It’s conventional to talk of the great low-budget Sci-Fi films of the 50’s (Them, Invasion of the Body Snatchers, etc.) as reflective of Cold War angst — the Rooskies sublimated into a dreaded, unstoppable menace from outer space. Although Body Snatchers is quite a good film despite its studio-tacked-on happy ending, some of them are so hopelessly cheesy that they give cheese a bad name. So I always assumed the Cold War resonances were just spontaneously generated by the zeitgeist of the times.

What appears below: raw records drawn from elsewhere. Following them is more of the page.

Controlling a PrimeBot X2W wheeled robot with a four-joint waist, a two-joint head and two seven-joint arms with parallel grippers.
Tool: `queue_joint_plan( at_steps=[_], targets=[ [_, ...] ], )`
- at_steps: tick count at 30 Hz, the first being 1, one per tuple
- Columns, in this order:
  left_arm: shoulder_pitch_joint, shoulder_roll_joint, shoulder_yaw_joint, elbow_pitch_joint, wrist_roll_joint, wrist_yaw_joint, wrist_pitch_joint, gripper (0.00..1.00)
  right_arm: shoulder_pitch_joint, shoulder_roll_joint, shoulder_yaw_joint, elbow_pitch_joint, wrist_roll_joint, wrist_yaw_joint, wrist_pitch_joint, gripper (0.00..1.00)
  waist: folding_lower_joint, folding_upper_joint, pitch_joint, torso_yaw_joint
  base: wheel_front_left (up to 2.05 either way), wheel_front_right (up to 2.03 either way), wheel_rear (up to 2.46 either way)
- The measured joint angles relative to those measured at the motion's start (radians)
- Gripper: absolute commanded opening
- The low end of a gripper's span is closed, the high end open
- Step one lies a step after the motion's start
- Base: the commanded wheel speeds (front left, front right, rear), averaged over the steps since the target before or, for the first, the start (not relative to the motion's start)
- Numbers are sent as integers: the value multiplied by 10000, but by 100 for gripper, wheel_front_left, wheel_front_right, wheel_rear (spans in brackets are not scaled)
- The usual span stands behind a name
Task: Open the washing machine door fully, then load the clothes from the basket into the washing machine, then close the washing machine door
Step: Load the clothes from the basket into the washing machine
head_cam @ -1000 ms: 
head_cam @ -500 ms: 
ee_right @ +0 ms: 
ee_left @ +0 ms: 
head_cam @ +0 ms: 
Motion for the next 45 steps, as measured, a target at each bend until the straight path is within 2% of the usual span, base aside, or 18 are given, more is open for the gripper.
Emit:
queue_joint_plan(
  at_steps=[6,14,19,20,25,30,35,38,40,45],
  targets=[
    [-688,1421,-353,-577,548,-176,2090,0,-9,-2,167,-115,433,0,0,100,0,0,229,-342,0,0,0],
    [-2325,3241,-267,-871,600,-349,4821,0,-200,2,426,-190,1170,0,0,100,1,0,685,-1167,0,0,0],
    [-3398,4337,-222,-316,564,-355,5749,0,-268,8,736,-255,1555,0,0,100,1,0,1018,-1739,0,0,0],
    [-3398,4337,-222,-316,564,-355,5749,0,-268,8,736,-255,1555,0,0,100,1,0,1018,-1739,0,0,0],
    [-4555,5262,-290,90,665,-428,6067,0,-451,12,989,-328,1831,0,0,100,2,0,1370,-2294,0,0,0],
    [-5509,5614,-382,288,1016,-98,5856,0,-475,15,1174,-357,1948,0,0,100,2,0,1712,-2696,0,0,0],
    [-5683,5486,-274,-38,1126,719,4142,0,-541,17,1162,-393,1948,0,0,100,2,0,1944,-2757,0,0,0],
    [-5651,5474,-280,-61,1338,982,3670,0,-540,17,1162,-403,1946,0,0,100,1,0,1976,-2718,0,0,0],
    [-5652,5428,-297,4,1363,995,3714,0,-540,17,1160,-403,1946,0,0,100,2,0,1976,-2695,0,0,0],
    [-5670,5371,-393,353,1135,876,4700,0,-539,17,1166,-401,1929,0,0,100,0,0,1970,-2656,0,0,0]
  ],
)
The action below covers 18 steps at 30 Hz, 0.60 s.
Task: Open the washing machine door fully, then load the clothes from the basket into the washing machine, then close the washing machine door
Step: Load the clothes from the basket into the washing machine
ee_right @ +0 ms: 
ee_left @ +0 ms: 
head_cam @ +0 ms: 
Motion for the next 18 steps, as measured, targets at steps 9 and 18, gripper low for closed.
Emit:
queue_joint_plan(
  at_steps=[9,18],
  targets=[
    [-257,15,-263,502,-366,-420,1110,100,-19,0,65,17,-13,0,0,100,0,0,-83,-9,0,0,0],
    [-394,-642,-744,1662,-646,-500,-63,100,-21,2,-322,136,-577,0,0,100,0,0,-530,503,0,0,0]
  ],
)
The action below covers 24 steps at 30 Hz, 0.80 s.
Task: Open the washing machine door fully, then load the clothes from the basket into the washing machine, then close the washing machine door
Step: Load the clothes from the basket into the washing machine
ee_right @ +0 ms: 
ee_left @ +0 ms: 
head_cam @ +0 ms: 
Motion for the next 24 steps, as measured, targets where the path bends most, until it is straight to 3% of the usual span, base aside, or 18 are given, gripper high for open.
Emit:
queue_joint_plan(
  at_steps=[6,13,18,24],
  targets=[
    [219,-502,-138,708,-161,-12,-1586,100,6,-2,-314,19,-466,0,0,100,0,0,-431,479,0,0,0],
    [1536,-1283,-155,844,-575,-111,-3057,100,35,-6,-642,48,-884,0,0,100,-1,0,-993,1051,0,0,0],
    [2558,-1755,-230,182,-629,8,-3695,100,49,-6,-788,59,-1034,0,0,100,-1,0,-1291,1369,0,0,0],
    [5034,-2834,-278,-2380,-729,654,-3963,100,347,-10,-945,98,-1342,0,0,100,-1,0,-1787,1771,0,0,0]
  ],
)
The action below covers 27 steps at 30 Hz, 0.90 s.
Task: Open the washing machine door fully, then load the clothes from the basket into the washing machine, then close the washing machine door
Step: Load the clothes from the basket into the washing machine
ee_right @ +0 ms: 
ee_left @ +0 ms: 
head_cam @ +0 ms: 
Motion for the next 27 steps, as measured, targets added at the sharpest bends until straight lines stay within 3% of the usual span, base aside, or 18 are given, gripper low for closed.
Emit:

Apparently not in the case of era’s premier wad of Gorgonzola, The Blob, starring Steve McQueen. According to Jeff Sharlet’s The Family, it’s a deliberate work of anti-Commie-rat propaganda. Sharlet describes the movie as coming out of a meeting at the Family’s 1957 National Prayer Breakfast, where actress/screenwriter Kate Phillips met evangelical Christian filmmaker Irvin “Shorty” Yeaworth. Yeaworth had financial backing (from where is not exactly specified) to make a movie that would subliminally impart a “wholesome” anti-Red message. The rest is cinema history.
Digression: my favorite pulp sci-fi novel of this genre was Robert Heinlein’s The Puppet Masters, written well before Heinlein went off the deep end. It was made into a movie in the 1990’s (forgettable, even with Donald Sutherland, Richard Belzer and Yaphet Kotto in the cast). But think what a Spielberg could do with this story.